Biguanide, or PHMB, is the medium-priced alternative. Unlike chlorine and bromine, which come in hundreds of strengths, forms, formulations and brands; there are currently only two major brands of biguanide in the UnitesStates; Baquacil and SoftSwim. In Europe, Africa, and Australia, where the patent ran out years ago, there are many more brands. Some of those brands are just coming into the American market.
Biguanide was originally developed years ago for hospitals as the Stuart Pharmaceuticals product Hypocleanse. Many surgeons wash their hands in it before surgery. It is very gentle to human skin while killing harmful bacteria instantly and effectively. Biguanide is also used in contact lens solutions to kill bacteria without harming the eye. Imperial Chemical (the owners of Stuart Pharmaceuticals) developed Baquacil for use in swimming pools in the 1970’s, and brought it to the United States in 1983.
Biguanides are totally unaffected by pH, ammonia, heat, sunlight, or most other chemicals. They don’t smell, bleach bathing suits or liners, dry out skin or blow up! It can take three weeks for the level to go down enough to add more – and almost two months before it’s entirely used up. Testing once a week is plenty, and shocking once a month is fine. Biguanides are not perfect, though. They have problems dealing with bioslimes – a non-harmful but annoying family of growths that are even in our drinking water.

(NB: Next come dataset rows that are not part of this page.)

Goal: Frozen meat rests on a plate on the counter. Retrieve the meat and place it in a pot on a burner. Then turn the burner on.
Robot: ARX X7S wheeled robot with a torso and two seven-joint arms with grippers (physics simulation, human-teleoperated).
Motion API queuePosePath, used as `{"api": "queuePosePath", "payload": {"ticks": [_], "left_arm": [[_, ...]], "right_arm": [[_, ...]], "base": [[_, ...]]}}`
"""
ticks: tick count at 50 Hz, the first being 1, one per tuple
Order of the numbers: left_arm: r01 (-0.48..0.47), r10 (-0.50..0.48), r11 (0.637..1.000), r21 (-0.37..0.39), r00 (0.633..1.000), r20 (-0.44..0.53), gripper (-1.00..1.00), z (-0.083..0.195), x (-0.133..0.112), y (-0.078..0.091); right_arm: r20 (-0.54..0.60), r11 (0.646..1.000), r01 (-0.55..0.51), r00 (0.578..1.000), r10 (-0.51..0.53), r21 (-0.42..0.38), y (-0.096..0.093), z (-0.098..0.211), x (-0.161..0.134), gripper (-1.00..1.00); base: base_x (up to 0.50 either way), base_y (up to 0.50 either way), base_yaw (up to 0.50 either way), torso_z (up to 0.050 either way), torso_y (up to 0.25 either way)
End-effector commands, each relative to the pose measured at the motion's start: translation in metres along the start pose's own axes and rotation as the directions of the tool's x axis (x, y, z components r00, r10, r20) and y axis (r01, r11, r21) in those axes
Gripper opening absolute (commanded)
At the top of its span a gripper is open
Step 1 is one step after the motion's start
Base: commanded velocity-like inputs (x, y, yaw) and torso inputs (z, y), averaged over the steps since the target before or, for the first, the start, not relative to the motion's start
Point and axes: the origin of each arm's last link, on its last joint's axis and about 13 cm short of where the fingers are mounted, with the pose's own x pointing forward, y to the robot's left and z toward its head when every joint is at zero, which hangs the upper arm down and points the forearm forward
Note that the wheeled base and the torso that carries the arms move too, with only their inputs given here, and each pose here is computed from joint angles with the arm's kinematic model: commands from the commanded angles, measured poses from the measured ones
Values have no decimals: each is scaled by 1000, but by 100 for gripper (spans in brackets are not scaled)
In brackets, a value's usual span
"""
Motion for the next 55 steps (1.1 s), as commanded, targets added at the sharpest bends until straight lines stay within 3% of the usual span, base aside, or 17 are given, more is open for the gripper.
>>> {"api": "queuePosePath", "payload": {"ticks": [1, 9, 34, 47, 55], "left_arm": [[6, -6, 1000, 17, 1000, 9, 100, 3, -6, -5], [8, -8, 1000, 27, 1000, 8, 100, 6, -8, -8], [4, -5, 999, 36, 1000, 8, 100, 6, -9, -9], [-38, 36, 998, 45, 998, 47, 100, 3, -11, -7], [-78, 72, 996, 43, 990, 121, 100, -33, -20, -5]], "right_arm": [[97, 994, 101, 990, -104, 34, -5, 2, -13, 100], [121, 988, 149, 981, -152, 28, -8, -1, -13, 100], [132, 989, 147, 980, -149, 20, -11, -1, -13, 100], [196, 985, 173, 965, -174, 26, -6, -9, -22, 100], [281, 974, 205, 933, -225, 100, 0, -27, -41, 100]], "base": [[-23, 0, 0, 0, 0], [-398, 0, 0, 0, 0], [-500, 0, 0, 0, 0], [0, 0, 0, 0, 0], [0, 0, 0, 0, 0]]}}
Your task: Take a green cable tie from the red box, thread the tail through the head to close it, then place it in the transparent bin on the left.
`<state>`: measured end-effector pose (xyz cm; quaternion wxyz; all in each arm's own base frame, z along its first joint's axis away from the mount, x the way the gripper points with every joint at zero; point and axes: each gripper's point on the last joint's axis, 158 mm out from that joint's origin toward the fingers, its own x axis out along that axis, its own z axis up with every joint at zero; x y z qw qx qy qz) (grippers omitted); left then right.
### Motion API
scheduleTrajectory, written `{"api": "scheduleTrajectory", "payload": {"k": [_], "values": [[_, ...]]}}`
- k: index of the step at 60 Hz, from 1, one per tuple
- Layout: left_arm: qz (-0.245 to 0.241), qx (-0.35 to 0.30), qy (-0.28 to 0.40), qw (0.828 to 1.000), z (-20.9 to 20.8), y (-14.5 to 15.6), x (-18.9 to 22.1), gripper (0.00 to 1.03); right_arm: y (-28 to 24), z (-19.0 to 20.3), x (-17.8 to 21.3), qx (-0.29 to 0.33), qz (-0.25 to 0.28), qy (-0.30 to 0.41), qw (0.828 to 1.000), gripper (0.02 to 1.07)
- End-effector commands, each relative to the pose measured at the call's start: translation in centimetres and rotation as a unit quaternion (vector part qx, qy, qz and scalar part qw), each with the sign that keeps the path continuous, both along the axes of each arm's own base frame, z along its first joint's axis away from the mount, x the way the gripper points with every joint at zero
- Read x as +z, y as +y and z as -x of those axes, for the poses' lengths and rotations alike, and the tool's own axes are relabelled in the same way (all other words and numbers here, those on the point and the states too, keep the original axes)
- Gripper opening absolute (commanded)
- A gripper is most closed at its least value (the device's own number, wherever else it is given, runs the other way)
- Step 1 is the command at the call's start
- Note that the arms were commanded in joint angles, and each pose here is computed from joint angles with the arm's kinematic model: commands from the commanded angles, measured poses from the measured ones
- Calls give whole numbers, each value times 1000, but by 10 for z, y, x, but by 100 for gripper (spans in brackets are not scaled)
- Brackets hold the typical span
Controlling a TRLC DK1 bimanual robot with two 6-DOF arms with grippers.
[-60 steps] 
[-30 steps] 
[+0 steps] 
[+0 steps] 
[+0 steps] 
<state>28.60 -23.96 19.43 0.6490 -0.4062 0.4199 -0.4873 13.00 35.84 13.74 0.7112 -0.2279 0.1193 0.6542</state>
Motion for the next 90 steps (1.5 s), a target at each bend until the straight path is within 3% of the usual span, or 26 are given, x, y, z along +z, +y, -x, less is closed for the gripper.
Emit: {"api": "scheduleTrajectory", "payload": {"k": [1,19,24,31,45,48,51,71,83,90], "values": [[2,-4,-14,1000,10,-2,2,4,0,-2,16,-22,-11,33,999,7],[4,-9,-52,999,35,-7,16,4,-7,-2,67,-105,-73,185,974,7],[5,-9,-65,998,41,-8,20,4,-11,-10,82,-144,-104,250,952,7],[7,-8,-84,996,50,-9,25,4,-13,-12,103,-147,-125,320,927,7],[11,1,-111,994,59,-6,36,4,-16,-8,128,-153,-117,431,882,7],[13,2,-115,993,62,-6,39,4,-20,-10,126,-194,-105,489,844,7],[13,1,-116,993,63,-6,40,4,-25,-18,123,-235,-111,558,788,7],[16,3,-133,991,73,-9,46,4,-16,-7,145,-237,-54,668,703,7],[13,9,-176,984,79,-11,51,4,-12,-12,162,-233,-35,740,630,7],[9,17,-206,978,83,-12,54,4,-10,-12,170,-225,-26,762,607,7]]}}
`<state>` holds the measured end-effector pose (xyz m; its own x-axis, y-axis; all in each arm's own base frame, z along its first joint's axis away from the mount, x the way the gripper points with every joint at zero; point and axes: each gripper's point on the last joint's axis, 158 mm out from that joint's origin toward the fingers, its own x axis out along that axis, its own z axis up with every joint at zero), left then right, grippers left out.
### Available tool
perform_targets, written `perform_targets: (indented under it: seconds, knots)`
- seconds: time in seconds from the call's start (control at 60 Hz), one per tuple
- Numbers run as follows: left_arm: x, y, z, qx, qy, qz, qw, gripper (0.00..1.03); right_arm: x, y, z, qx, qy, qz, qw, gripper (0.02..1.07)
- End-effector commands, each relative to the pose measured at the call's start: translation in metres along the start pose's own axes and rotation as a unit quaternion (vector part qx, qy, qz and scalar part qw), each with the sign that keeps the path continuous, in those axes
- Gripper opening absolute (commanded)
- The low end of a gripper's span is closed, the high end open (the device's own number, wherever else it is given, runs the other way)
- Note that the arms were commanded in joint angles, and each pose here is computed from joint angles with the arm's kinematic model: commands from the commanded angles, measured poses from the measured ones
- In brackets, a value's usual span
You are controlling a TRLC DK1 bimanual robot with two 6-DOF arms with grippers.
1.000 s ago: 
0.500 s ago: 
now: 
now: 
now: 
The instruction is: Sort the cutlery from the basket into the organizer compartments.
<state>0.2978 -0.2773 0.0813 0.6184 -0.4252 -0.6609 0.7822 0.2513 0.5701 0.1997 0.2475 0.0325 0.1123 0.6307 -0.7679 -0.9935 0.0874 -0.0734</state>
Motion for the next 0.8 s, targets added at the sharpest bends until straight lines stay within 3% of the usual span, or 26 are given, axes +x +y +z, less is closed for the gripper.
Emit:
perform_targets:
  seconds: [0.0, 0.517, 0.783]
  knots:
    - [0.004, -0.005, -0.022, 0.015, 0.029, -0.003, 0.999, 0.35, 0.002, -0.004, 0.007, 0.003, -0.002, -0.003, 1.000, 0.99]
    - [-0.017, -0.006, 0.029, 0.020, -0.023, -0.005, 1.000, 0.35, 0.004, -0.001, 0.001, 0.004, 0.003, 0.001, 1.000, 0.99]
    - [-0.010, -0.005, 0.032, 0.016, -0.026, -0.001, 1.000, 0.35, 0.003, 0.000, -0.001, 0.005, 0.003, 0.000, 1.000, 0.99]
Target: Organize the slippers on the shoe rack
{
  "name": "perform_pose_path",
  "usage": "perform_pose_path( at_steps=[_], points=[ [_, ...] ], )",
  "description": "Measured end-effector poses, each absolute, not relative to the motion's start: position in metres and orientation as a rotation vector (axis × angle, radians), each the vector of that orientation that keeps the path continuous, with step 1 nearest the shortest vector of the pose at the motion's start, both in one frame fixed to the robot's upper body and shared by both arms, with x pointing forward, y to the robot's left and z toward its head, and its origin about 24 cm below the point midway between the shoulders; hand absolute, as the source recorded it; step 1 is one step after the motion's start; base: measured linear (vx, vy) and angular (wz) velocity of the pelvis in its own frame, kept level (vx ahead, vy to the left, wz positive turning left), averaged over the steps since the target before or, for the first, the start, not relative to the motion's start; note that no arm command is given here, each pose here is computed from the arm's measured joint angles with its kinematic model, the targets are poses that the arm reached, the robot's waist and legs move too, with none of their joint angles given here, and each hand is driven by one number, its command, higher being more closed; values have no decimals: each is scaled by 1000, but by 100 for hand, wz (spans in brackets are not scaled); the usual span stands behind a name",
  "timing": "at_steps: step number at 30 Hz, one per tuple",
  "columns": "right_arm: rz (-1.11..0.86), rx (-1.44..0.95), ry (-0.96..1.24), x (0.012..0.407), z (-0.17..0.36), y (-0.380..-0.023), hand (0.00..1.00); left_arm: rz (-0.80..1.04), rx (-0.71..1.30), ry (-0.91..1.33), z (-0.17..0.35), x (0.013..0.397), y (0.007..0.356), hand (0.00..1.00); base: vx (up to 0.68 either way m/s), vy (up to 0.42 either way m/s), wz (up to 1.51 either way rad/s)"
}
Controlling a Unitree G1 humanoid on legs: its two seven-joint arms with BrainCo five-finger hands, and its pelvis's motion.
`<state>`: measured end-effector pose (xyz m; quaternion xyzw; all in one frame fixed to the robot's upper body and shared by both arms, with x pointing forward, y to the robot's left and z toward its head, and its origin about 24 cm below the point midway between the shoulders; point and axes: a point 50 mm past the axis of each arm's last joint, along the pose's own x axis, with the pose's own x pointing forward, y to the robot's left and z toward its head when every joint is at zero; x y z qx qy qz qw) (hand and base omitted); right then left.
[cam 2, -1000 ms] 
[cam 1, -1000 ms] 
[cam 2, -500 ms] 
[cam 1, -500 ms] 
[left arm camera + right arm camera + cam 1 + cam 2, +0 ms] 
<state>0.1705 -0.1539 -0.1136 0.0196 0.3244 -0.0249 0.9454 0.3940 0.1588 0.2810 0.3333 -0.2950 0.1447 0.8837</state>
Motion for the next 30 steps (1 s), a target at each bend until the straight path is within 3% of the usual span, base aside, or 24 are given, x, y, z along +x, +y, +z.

And fighting them, for about seven percent of biguanide users, raise the price from medium to high!
Chlorine is great for people who have more time than money or view their pool as a hobby. It’s inexpensive (say $70 to $100 for a 10,000 gallon pool), and it works just fine if you keep up with it. Adding an ionization purifier will add $90 a year, but will greatly reduce the chances of problems. Biguanide is best for people who have more money than time – or just want their pool to be more fun and less work. It’ll cost more – $100 to $140 for a 10,000 gallon pool.